The researchers also are comparing their models against neutron scattering experiments conducted at two ORNL facilities: The Spallation Neutron Source (SNS), which generates the world’s most intense pulsed neutron beams; and the High Flux Isotope Reactor (HFIR), a nuclear reactor-based neutron source. DOE’s Office of Basic Energy Sciences supports both.

How neutrons scatter when they strike protein molecules provide clues about how atoms are arranged in those molecules. Instruments that detect neutron scattering “are designed for looking at different aspects of materials,” Smith says. Working with members of the ORNL Center for Structural Molecular Biology, “We’re applying several of them to look at biomass, pretreated biomass and enzymes that interact with biomass.”

The computer models will attempt to interpret the results. The experimental results, in turn, are being used to tweak and improve the computer models.

The researchers have had to overcome some obstacles, including making their simulation codes run well on massively parallel computers. That’s taken a big time investment, Smith says, with much of the work carried out by Benjamin Lindner and Roland Schulz, graduate students in genome sciences and technology, a joint UT-ORNL program.

The group’s work has yielded interesting results, Smith says.

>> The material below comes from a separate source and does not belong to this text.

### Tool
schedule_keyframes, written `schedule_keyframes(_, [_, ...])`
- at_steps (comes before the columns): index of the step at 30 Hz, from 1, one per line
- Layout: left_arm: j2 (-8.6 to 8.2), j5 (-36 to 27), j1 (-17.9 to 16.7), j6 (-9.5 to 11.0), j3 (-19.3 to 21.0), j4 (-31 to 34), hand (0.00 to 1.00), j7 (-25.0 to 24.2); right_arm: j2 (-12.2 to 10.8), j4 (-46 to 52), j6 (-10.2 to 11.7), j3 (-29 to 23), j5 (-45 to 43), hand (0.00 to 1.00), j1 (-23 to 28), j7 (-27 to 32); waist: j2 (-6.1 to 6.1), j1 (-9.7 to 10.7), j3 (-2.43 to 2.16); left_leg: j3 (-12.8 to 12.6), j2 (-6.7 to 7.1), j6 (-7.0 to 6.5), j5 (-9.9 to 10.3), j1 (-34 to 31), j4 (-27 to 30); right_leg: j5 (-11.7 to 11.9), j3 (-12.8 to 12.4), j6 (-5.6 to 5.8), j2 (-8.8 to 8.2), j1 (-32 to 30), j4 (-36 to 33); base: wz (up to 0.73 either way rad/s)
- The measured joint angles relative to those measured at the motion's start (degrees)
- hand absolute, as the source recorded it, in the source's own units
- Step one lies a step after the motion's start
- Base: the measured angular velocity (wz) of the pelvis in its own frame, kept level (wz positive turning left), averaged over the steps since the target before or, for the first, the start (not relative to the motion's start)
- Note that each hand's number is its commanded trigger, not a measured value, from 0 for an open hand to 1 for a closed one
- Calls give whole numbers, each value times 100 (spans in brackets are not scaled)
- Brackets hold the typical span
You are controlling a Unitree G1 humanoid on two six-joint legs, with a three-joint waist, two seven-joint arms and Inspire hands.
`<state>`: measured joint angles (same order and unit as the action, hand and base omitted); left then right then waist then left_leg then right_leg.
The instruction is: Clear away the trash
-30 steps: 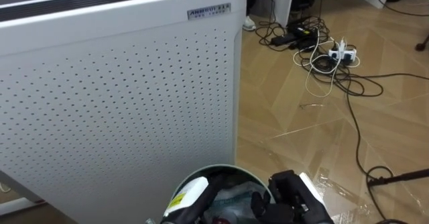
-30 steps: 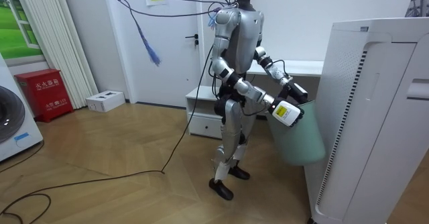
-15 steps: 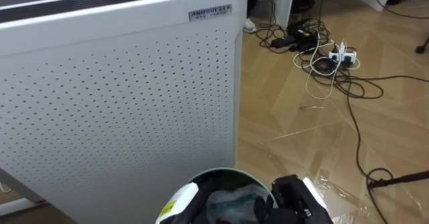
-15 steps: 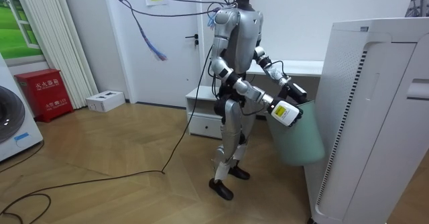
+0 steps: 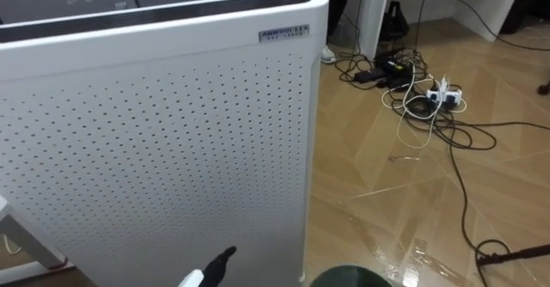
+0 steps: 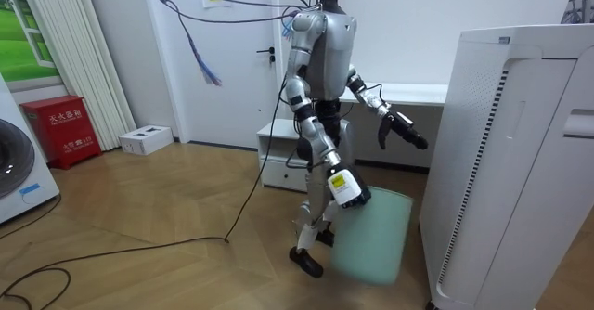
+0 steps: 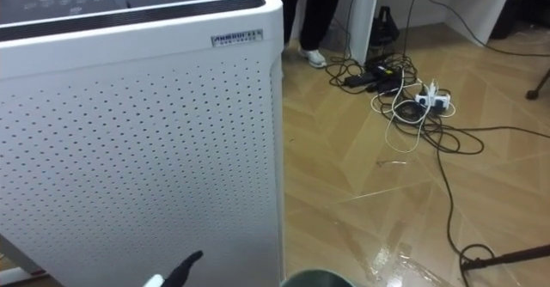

For instance, Xu and Crowley’s project already has provided data on how the various modules of cellulosomes interact with each other. The information should help guide protein engineering to design more efficient systems.

More breakthroughs are in the offing and awaiting publication as the researchers analyze results from their first 3.5 million-hour INCITE grant and prepare to use their latest allocations.

“Actually running the calculations – that’s the easy part,” Smith says. “Then you have this mass of data that comes off the computers that you have to analyze.”

How big must a simulation be to provide a solid, accurate portrayal of lignocellulose, enzymes and their interactions? “There’s no hard and fast answer,” Smith says. “There’s going to be interconnected processes which influence the recalcitrance of biomass reaching back to processes that our simulations cannot model,” such as how biomass molecules are synthesized.

Smith adds: “The basic mechanical process is how the cellulose chains are accessed and pulled apart. This is the kind of thing we hope to understand.”

If they succeed, the researchers will bring us one step closer to the day your car routinely runs on grass and sawdust.